**EXERCISE:** The required result is every line of the records that includes "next".

**WORKING DATA:**
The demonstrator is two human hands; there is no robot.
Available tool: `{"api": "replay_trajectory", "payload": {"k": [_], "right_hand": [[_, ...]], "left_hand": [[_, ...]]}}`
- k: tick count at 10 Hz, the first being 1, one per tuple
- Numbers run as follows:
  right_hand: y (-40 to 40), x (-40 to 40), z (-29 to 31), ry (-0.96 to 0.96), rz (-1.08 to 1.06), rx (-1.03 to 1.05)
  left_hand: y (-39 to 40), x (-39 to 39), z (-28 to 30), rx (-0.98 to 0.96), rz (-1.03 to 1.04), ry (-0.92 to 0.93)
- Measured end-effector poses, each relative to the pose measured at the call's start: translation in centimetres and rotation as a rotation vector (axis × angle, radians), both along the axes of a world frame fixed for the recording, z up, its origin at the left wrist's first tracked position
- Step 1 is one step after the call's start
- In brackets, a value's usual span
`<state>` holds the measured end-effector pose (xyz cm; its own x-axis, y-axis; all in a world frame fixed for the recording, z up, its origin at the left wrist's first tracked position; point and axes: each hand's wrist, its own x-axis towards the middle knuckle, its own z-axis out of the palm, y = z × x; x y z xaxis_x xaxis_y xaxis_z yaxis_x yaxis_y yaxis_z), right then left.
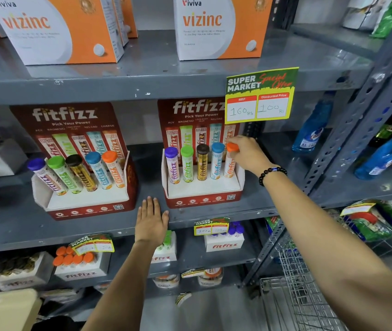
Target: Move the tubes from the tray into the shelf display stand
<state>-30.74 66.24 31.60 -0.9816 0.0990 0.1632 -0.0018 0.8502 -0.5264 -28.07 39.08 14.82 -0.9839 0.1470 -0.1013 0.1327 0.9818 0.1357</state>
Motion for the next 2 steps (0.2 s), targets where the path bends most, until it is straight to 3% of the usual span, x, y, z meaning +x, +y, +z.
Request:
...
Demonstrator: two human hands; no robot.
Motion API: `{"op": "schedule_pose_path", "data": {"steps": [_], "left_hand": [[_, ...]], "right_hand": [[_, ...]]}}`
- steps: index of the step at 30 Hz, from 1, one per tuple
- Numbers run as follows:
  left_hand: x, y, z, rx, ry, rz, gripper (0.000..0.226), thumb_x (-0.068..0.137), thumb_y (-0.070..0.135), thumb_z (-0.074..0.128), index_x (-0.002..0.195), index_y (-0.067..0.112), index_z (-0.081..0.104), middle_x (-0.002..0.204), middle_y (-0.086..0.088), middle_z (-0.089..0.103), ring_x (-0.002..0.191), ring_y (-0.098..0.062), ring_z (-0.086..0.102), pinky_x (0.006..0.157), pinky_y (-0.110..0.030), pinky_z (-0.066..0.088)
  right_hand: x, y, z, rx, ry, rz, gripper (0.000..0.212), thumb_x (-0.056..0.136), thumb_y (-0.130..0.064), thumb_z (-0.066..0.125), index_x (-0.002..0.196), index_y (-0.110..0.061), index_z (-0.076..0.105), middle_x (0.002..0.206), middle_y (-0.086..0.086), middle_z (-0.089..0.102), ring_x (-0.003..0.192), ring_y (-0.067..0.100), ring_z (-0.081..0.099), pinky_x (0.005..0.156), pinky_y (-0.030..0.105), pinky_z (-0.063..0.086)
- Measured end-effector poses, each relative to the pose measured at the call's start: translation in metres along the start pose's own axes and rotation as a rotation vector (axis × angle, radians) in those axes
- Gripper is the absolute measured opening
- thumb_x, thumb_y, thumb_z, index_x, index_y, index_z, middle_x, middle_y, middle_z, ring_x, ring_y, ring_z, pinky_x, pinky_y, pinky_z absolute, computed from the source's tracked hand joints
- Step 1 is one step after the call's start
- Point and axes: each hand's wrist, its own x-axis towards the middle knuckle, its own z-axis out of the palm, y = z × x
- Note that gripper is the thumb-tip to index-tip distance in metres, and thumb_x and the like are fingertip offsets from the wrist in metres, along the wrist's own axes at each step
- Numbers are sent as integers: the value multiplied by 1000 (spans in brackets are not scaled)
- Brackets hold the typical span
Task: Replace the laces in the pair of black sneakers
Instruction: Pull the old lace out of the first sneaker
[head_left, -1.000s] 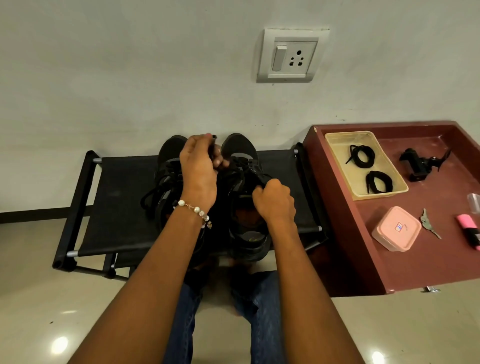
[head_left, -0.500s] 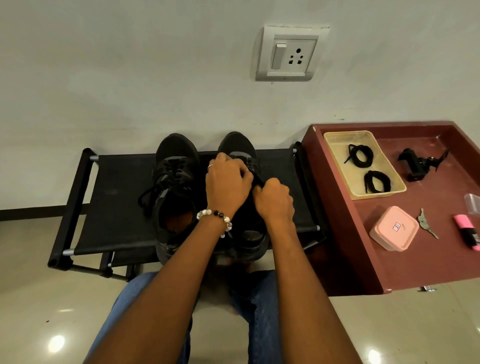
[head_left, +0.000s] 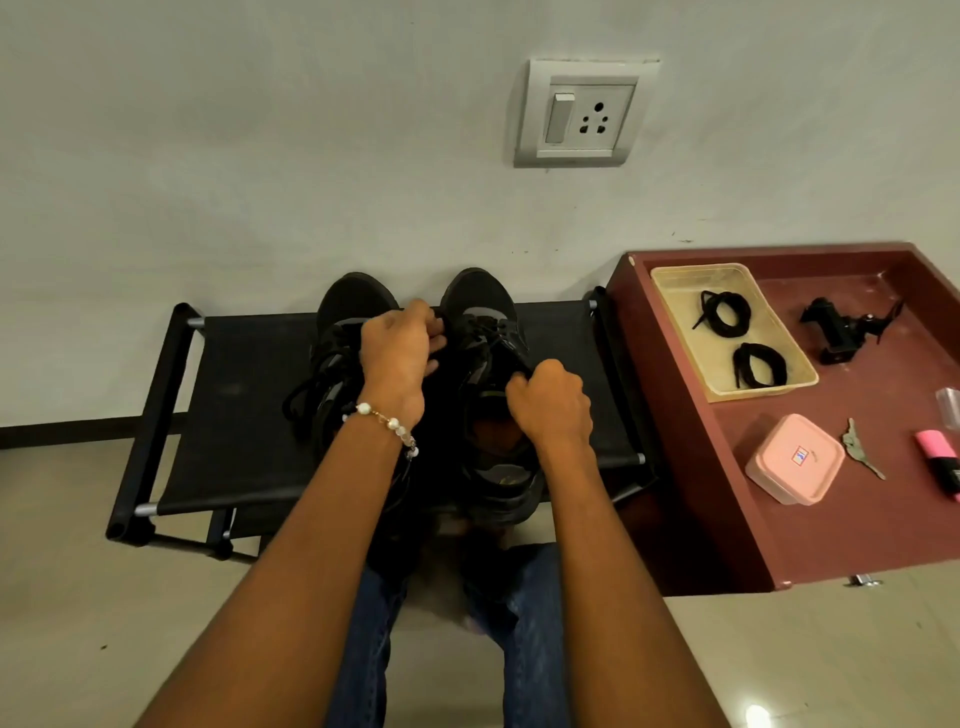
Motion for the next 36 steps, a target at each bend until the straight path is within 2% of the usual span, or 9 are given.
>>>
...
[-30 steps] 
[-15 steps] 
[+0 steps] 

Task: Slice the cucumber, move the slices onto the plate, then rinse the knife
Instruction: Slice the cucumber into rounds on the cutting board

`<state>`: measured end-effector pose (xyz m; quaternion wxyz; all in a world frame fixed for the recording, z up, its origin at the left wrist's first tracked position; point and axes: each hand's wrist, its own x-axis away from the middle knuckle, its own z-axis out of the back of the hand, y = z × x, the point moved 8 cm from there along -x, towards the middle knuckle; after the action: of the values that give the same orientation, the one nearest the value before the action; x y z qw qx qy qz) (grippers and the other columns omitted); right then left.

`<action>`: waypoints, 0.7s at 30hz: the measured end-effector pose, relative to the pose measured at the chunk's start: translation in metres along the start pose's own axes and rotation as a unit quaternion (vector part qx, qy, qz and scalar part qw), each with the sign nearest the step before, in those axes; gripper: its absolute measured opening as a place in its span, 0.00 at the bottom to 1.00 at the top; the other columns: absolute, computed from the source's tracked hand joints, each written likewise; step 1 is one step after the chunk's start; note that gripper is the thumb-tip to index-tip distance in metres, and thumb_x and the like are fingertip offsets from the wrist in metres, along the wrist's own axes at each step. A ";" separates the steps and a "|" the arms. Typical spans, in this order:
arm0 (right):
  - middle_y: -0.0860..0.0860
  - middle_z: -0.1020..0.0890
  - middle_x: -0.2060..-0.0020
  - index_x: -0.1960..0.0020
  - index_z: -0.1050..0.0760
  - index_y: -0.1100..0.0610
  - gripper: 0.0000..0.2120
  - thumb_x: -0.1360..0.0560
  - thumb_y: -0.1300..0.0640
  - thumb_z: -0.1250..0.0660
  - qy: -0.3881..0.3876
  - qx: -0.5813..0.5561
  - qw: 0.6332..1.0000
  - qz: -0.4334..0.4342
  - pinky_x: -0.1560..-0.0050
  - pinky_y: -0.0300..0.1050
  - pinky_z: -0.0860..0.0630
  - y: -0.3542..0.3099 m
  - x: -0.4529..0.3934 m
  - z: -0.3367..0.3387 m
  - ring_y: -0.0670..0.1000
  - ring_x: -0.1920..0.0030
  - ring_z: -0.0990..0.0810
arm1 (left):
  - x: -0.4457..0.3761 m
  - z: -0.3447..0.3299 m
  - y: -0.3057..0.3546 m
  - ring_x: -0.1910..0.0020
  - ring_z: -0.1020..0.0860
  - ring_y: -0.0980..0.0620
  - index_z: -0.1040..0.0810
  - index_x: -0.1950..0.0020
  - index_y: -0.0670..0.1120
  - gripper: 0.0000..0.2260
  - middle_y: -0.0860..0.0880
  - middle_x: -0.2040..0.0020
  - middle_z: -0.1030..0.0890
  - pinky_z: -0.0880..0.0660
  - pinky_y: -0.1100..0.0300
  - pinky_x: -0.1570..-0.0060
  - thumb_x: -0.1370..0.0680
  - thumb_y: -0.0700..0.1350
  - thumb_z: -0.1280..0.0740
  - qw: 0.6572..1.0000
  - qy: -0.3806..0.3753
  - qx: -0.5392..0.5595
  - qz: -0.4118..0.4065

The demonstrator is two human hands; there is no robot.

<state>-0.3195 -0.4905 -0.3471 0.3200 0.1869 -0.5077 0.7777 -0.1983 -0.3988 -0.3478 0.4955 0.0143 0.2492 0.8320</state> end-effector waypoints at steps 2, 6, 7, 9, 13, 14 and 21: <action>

**WRITTEN RESPONSE:**
Motion for the next 2 steps (0.2 s), targets where the path bends most, until it is straight to 3% of the usual span, x, y, z meaning +x, +y, +z.
Motion for the next 36 steps, a target at each bend until the straight path is within 2% of the usual span, or 9 are given.

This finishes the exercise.